Saarai-kaar
Jun 27th, 2016, 01:58:23 PM
Susevfi
Emotion, yet peace.
Dardanus closed his eyes and breathed, delving through his mind in search of memory, of moments, of fragments of recollection. Every Jensaarai knew the words, half-remembered and hastily scrawled as they were: second- and third-hand repetitions of teachings that were uttered before many of them were even born. But Dardanus had more than mere relics: he had been there, decades ago, listening to Nikkos Tyris as he revealed his truth to the fledgeling Force Sensitives of Suarbi Seven-Five. He had heard the worst first-hand, but in his youth he had remembered so little, and comprehended even less. His deepest regret, given all that had been lost.
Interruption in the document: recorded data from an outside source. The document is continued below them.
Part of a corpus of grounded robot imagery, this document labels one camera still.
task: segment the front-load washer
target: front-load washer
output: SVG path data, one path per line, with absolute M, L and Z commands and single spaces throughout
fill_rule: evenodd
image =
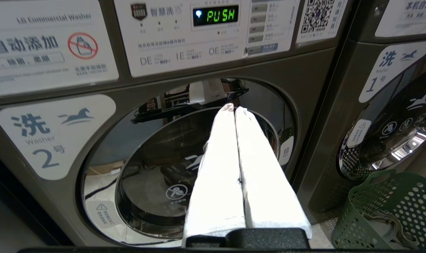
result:
M 224 103 L 290 178 L 349 5 L 0 1 L 0 160 L 76 245 L 180 246 Z
M 355 7 L 293 185 L 312 222 L 370 173 L 403 171 L 426 143 L 426 1 Z

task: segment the label
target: label
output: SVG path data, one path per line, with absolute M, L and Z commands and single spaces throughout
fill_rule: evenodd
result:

In those early days of Tyris' teachings, it had all seemed so abstract, so obscure. He had been a young man, barely man enough to lie with a woman, when Tyris had first arrived from beyond the stars. He had listened to his wisdom about darkness and light: of how both were in all things, and one could not exist without the other. He had listened to his wisdom about passion and peace: of how one bred strength, while the other bred focus, and of how every warrior needed to learn to harness both. To the Jedi, There is no Emotion, there is Peace; while to the Sith, Peace is a lie, there is only passion; both true, and both false. To Tyris there was balance, and when he spoke his words made such sense: but to Dardanus, it had been mystifying.
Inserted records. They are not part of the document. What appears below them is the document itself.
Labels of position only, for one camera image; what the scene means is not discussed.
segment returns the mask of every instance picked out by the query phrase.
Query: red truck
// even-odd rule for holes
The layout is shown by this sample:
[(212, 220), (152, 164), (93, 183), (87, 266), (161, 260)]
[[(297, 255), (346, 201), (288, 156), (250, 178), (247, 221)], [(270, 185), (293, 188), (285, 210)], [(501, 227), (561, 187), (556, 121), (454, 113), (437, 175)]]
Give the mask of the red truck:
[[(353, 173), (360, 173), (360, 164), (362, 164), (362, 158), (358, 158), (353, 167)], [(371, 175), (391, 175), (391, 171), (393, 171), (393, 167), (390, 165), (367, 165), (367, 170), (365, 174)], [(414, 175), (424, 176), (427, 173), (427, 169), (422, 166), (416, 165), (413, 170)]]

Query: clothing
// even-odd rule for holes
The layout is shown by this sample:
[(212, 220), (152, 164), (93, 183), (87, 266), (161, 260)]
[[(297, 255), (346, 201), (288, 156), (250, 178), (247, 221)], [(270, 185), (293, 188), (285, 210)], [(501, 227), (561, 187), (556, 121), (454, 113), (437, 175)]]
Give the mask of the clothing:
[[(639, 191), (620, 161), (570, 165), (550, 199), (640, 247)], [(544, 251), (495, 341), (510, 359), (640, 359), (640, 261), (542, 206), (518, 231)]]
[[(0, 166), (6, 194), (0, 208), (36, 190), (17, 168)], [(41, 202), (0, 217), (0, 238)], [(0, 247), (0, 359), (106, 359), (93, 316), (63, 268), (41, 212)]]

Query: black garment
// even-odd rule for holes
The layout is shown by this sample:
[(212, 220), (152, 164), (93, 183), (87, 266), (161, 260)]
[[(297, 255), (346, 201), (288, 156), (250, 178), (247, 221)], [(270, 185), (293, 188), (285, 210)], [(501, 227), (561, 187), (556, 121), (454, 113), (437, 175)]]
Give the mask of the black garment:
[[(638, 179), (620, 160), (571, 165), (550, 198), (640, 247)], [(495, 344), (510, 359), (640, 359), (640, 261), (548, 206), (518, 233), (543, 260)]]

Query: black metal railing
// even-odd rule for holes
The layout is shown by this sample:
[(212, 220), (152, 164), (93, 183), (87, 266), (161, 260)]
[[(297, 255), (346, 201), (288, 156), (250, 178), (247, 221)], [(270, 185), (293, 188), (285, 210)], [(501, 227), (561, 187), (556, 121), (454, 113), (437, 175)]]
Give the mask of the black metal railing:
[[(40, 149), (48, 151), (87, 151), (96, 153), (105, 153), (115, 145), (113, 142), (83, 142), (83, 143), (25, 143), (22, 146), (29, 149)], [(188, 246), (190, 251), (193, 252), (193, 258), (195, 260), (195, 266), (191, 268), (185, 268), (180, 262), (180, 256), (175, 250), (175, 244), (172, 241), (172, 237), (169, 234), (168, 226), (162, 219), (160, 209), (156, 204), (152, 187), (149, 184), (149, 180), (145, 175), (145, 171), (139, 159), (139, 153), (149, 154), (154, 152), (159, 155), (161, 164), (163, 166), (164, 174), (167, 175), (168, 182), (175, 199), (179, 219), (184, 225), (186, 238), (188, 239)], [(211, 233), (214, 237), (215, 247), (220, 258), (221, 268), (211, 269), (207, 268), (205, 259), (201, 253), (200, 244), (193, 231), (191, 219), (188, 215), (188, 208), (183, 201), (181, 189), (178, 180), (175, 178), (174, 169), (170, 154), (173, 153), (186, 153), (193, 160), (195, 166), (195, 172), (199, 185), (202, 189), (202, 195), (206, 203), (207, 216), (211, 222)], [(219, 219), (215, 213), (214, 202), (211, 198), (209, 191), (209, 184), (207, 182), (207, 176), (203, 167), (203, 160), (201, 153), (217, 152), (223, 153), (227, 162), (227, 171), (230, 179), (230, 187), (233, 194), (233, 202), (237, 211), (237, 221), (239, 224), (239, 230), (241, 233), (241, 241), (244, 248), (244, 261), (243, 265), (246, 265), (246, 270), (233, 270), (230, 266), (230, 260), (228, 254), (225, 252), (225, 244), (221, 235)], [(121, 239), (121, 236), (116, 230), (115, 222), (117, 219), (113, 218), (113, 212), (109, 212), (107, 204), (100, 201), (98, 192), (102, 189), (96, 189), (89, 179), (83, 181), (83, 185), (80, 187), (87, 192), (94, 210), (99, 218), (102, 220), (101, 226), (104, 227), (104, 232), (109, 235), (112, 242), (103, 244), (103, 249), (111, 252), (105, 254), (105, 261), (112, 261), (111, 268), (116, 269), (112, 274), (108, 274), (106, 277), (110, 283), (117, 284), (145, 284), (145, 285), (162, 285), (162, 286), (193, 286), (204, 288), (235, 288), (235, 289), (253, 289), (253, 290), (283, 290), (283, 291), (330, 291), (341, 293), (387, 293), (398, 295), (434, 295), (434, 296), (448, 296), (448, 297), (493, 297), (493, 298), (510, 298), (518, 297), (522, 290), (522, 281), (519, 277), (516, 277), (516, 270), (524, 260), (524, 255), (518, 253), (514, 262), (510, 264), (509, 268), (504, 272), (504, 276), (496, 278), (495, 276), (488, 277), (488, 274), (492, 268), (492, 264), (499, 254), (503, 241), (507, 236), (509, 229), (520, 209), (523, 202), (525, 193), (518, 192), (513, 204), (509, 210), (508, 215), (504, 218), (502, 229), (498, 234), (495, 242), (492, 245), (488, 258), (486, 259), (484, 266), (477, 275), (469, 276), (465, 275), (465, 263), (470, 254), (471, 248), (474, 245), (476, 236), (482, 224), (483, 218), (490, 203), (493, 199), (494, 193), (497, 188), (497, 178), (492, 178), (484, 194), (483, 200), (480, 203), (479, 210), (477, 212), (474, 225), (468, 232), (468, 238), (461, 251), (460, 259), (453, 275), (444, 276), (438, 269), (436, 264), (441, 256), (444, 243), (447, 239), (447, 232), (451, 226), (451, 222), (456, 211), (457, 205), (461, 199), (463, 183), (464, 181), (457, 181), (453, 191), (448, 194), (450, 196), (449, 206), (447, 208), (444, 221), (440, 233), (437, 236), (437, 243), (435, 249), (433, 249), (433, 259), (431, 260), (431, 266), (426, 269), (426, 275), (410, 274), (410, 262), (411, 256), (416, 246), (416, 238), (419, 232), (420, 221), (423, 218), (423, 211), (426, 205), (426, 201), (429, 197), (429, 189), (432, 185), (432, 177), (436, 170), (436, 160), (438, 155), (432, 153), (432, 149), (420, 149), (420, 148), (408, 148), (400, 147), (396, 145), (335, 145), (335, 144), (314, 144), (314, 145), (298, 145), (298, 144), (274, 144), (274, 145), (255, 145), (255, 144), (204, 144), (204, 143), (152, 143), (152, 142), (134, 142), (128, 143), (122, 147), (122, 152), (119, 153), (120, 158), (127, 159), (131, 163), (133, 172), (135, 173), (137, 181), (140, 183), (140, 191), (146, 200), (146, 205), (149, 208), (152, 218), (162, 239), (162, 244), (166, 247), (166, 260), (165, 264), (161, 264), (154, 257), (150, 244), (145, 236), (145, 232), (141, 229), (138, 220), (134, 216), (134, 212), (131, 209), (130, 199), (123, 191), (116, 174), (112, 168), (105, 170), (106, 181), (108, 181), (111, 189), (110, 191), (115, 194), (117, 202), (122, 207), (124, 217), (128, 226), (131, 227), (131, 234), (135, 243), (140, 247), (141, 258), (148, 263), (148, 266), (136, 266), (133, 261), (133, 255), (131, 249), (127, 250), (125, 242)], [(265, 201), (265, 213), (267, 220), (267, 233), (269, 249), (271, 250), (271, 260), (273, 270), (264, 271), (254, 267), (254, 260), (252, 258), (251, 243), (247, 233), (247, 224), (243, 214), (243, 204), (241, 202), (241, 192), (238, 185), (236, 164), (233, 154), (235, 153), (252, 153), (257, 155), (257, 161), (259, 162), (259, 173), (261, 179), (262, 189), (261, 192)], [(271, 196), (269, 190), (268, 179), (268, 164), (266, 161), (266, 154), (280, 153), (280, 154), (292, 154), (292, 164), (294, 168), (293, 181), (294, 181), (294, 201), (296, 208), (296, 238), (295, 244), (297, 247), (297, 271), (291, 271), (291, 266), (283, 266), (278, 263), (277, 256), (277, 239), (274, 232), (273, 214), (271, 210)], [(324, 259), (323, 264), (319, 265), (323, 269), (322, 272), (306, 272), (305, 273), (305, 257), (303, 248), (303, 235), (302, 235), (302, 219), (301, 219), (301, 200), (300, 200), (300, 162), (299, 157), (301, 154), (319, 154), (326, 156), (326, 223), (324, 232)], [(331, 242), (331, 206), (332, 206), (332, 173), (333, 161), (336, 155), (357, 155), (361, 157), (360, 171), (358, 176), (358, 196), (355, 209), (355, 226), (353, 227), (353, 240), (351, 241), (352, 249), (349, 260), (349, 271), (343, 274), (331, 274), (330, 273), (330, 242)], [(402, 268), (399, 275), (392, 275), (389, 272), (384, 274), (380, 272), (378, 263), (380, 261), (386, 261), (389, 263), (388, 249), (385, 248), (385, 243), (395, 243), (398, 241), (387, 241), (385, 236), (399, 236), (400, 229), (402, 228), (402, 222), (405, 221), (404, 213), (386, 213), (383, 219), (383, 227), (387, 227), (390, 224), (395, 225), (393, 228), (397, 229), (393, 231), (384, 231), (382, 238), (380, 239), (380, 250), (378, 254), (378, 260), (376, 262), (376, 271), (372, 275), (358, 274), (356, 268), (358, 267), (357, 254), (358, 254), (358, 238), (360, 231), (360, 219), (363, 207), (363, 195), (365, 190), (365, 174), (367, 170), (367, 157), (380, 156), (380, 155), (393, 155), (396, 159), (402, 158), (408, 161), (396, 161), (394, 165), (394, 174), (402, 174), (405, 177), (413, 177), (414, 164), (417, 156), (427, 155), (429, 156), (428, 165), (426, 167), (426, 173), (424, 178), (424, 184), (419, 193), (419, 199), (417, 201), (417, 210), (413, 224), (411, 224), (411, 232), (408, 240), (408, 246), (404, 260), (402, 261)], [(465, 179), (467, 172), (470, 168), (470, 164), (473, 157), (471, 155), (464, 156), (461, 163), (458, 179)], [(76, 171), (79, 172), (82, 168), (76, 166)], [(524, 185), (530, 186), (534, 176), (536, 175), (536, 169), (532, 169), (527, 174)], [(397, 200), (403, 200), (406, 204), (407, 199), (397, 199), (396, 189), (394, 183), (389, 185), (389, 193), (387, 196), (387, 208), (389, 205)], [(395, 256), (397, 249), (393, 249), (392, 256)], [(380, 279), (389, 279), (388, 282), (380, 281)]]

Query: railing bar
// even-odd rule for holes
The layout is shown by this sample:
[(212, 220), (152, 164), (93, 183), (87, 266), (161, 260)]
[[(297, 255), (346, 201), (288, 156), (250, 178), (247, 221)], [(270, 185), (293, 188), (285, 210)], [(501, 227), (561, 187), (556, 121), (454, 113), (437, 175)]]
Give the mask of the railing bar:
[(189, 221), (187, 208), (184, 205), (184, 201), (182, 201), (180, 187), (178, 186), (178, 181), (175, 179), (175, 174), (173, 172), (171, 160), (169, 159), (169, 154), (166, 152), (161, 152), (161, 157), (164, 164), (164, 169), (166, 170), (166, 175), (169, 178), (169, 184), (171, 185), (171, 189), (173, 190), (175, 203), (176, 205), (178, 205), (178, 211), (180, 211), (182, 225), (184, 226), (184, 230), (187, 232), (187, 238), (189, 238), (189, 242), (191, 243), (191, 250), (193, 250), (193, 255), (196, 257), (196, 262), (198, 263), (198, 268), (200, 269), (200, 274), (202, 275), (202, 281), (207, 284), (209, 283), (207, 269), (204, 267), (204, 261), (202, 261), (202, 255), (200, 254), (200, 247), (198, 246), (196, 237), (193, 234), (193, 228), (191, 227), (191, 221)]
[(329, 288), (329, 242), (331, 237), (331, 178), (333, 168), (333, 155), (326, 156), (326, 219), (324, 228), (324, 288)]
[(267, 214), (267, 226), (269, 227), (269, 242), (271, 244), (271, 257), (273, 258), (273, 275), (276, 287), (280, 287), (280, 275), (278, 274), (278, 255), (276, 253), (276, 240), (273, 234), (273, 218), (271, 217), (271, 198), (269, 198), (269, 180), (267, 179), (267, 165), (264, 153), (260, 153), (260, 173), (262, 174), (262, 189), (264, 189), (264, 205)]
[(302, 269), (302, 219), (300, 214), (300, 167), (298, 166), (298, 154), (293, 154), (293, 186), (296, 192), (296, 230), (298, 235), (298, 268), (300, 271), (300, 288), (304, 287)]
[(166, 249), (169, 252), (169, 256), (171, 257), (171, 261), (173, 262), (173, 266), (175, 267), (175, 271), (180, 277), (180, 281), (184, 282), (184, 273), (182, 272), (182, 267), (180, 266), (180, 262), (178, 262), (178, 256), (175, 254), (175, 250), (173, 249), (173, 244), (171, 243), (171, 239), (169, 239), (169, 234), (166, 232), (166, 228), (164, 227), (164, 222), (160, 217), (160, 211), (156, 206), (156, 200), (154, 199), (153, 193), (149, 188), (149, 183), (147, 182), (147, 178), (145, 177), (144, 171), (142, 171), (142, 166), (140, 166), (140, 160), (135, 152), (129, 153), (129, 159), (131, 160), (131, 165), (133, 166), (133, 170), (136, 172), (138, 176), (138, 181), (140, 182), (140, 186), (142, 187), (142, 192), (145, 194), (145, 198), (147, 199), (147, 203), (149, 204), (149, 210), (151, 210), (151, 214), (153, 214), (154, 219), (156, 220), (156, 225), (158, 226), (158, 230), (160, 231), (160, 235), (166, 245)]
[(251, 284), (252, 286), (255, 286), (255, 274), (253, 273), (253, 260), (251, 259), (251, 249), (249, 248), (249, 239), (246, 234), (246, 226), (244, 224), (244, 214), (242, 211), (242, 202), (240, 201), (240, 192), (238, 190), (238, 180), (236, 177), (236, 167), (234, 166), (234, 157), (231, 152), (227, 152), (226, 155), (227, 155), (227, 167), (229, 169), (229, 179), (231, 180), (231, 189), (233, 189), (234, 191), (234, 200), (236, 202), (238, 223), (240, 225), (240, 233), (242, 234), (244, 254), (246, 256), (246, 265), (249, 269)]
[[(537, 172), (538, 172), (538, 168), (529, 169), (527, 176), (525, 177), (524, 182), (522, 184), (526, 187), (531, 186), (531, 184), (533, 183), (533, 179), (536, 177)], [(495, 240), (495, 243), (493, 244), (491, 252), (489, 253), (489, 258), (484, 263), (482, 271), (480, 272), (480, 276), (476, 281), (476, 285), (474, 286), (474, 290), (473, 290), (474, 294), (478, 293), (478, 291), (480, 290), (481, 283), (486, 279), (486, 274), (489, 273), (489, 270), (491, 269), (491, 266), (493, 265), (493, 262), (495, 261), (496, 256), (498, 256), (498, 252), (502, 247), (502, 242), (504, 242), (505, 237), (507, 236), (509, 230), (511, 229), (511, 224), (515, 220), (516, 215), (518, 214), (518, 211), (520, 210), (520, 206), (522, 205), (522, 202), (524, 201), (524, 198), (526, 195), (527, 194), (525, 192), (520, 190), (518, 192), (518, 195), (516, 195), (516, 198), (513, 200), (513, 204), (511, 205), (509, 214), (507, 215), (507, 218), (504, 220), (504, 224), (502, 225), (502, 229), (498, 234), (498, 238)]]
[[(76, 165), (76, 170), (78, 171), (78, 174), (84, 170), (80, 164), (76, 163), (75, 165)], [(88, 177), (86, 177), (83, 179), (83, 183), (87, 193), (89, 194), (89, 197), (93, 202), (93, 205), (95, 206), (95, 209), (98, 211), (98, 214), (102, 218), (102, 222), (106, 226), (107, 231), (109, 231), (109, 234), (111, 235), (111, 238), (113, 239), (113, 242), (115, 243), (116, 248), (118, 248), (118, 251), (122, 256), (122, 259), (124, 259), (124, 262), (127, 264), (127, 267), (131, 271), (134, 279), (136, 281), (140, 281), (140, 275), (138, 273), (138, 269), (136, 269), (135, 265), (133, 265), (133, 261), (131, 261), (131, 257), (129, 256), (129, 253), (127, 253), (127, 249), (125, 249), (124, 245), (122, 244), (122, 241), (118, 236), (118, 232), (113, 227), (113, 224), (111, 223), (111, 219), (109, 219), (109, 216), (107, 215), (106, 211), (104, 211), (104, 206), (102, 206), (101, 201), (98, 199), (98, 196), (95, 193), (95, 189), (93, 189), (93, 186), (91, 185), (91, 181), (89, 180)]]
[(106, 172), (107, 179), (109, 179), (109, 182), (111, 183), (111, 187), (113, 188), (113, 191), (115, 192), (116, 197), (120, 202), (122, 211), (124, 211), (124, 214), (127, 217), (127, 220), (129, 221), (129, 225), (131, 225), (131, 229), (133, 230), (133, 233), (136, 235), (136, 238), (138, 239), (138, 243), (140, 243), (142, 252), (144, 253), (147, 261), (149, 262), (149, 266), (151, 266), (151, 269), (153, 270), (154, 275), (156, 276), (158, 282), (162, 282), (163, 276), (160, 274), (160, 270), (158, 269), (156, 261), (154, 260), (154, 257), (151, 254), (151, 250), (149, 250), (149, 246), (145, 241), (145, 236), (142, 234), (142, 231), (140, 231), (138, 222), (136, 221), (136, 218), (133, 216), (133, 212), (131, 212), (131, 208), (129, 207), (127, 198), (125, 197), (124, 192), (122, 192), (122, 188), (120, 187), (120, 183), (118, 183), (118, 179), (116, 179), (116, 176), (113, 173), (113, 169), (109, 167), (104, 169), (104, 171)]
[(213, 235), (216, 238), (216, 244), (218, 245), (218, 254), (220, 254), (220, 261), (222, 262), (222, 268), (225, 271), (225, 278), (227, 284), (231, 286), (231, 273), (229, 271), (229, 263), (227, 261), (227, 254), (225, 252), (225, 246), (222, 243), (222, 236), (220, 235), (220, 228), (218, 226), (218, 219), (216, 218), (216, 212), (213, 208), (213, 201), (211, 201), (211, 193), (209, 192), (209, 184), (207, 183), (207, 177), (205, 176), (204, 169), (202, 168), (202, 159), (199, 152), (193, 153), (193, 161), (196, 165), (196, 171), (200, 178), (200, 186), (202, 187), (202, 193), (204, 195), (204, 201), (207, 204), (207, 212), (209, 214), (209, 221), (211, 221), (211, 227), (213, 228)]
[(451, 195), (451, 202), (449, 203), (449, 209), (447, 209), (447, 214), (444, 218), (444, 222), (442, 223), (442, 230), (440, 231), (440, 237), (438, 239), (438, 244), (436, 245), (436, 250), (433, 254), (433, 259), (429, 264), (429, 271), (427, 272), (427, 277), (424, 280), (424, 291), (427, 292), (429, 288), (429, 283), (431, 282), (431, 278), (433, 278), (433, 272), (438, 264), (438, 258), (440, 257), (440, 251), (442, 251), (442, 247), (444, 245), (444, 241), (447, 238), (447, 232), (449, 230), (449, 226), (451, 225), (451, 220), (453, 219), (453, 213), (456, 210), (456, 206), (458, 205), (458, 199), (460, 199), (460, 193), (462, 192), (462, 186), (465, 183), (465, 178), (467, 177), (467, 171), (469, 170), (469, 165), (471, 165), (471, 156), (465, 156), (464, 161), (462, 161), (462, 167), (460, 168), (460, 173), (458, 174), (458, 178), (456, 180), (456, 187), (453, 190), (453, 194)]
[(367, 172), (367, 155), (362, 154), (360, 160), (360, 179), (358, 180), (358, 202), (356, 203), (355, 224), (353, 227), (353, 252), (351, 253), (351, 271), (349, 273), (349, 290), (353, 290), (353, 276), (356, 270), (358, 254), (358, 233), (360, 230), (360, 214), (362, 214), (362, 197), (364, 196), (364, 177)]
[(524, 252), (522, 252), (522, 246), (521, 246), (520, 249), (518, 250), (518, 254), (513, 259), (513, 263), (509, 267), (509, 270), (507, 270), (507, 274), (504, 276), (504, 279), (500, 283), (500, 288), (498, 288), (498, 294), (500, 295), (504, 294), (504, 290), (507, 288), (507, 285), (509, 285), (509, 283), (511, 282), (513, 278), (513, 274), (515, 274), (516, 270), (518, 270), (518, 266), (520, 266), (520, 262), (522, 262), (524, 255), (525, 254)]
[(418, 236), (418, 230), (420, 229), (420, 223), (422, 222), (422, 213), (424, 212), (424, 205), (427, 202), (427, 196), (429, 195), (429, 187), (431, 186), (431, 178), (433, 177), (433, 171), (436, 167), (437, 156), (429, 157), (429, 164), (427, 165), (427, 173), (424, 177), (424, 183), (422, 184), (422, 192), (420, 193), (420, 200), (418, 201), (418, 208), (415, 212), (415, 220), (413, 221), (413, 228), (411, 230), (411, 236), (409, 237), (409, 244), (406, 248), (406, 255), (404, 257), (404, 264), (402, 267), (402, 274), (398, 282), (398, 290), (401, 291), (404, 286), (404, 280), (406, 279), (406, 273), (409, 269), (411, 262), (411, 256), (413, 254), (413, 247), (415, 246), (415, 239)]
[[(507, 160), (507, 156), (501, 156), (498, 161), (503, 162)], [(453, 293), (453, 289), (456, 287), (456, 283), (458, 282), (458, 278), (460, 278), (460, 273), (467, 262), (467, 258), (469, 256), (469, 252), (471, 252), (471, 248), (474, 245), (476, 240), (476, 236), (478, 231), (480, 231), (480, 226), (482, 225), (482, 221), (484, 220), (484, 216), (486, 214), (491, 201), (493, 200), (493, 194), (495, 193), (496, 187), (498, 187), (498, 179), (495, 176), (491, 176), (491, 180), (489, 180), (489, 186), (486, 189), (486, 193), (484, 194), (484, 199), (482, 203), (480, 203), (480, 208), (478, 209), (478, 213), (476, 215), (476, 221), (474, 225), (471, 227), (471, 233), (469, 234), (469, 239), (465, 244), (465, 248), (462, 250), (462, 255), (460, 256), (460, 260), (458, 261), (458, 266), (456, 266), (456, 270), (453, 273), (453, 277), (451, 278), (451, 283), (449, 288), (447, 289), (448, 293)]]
At least it had been, until the Jedi came. Three knights sent to purge the heathen Jensaarai from their home. The Jedi will not suffer a Sith to live. Dardanus knew not who had first uttered those words, but their truth was etched into his bones. He had cowered in the sanctum while Nikkos Tyris and the Jensaarai's two finest had sacrificed themselves to preserve the secret others. He had been trapped beneath the rubble when the zealot Jedi shattered the sanctum and buried all it contained. He had felt the pain and rage as Sukarr died, and his wife rose up to become Saarai-kaar of those who survived; and he had felt the bitter betrayal when she had sent her only son to aid the new Empire in exterminating the Jedi, only to be slain by Vader and the Inquisitors for carrying the light in his heart beside the dark - a fate that was inflicted upon the rest of the Jensaarai as well, including Dardanus' first love; a fate that left him as one of the precious few who remembered the First Teachings.
Emotion, yet peace.
He contemplated the words again. The former he had in abundance, but the latter grew more illusive with each passing day. He could recall the peace of his youth, the certainty that Tyris' guidance had offered. He could recall the strength that the Saarai-kaar had inspired in her followers, taking the words of Tyris, of Larad Noon, of Volfe Karkko, and others; twisting them from the words they were into the words the Jensaarai needed to hear. He could recall the harmony that reverberated between the Jensaarai as they fought as one, the power they all felt with each small victory that loosened the Imperial chains suppressing them.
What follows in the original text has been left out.